WHAT IS REQUIRED: Every line of the listing is returned unchanged, and every picture is dropped.

STORED DATA:
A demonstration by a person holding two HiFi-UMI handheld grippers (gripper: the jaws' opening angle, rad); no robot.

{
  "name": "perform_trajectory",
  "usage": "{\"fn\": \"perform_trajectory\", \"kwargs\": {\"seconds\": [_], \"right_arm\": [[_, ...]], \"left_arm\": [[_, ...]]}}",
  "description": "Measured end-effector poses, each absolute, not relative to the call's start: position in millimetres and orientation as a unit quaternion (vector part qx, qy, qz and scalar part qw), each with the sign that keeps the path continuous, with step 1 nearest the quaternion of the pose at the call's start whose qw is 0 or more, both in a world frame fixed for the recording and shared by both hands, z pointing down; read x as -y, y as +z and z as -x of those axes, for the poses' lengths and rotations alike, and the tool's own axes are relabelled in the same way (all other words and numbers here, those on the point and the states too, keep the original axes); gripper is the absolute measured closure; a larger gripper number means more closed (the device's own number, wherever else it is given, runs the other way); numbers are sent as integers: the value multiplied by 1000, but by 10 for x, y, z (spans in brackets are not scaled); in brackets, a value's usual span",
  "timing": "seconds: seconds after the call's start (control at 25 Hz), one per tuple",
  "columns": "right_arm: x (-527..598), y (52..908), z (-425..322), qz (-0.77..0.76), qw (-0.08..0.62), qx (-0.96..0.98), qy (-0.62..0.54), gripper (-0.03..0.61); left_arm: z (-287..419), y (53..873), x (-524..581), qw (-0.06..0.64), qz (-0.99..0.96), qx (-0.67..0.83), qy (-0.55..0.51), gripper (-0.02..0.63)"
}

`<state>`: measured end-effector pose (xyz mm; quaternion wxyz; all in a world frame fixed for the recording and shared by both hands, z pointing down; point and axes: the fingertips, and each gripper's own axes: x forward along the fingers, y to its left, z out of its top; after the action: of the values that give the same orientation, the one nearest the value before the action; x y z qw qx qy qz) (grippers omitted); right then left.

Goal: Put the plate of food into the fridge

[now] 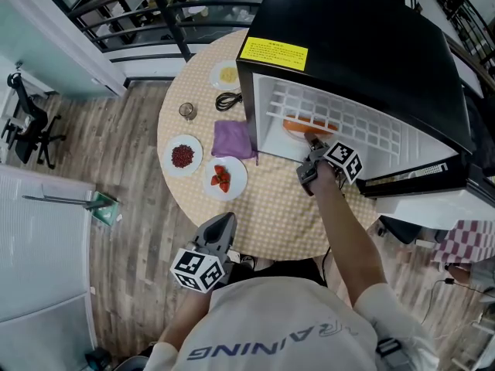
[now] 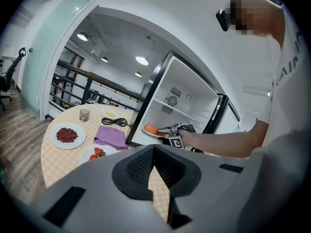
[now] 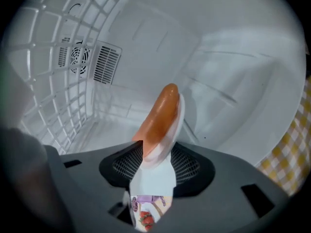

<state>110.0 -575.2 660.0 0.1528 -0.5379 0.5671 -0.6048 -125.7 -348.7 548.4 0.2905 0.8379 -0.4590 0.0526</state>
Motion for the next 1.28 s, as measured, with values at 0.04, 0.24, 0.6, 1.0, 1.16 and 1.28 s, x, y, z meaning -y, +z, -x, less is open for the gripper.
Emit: {"fn": "perform_trajectory", "kwargs": {"seconds": [0.04, 0.24, 0.6, 1.0, 1.16, 1.28], "right_arm": [[5745, 6597, -1075, 534, 142, -578, -600, 402], [5680, 6570, -905, 520, 34, -653, -550, 364], [5514, 6708, -831, 520, -122, -702, -471, 364], [5230, 6545, -930, 524, -57, -693, -492, 534], [5023, 6250, -981, 524, -33, -716, -460, 551], [4809, 6028, -1028, 529, -34, -739, -415, 555]], "left_arm": [[1260, 5482, 3480, 291, -838, 459, 52, 607], [1271, 5492, 3426, 295, -836, 460, 55, 607], [1272, 5478, 3369, 299, -836, 458, 51, 607], [1249, 5448, 3330, 297, -842, 448, 46, 607], [1239, 5350, 3424, 277, -851, 445, 39, 607], [1193, 5249, 3512, 261, -860, 437, 36, 607]]}}
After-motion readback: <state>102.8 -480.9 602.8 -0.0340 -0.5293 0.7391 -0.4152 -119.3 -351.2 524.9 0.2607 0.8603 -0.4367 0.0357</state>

SOLUTION FOR THIS PROBLEM:
A demonstration by a person holding two HiFi-UMI handheld grippers (gripper: the jaws' opening angle, rad); no robot.

{
  "name": "perform_trajectory",
  "usage": "{\"fn\": \"perform_trajectory\", \"kwargs\": {\"seconds\": [_], \"right_arm\": [[_, ...]], \"left_arm\": [[_, ...]]}}",
  "description": "Measured end-effector poses, each absolute, not relative to the call's start: position in millimetres and orientation as a unit quaternion (vector part qx, qy, qz and scalar part qw), each with the sign that keeps the path continuous, with step 1 nearest the quaternion of the pose at the call's start whose qw is 0 or more, both in a world frame fixed for the recording and shared by both hands, z pointing down; read x as -y, y as +z and z as -x of those axes, for the poses' lengths and rotations alike, and the tool's own axes are relabelled in the same way (all other words and numbers here, those on the point and the states too, keep the original axes); gripper is the absolute measured closure; a larger gripper number means more closed (the device's own number, wherever else it is given, runs the other way); numbers are sent as integers: the value multiplied by 1000, but by 10 for x, y, z (spans in brackets are not scaled); in brackets, a value's usual span",
  "timing": "seconds: seconds after the call's start (control at 25 Hz), one per tuple",
  "columns": "right_arm: x (-527..598), y (52..908), z (-425..322), qz (-0.77..0.76), qw (-0.08..0.62), qx (-0.96..0.98), qy (-0.62..0.54), gripper (-0.03..0.61); left_arm: z (-287..419), y (53..873), x (-524..581), qw (-0.06..0.64), qz (-0.99..0.96), qx (-0.67..0.83), qy (-0.55..0.51), gripper (-0.02..0.63)"
}

`<state>`: measured end-effector pose (xyz mm; quaternion wxyz; all in a world frame fixed for the recording and shared by both hands, z pointing down; point and axes: the fingertips, and each gripper's own axes: x forward along the fingers, y to its left, z out of its top; after the action: of the values that give the same orientation, the one nearest the value before the action; x y z qw qx qy qz) (grippers omitted); right then left.

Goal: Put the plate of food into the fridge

[now] 
[now] 
[now] 

<state>110.0 -575.2 660.0 0.1528 -0.5379 0.5671 -0.6048 -125.7 -348.7 548.4 0.2905 0.8379 -0.4590 0.0526</state>
Motion for the next 1.28 s, as measured, with values at 0.04, 0.24, 0.6, 1.0, 1.16 and 1.28 s, x, y, z meaning -y, +z, -x, less is open for the gripper.
Emit: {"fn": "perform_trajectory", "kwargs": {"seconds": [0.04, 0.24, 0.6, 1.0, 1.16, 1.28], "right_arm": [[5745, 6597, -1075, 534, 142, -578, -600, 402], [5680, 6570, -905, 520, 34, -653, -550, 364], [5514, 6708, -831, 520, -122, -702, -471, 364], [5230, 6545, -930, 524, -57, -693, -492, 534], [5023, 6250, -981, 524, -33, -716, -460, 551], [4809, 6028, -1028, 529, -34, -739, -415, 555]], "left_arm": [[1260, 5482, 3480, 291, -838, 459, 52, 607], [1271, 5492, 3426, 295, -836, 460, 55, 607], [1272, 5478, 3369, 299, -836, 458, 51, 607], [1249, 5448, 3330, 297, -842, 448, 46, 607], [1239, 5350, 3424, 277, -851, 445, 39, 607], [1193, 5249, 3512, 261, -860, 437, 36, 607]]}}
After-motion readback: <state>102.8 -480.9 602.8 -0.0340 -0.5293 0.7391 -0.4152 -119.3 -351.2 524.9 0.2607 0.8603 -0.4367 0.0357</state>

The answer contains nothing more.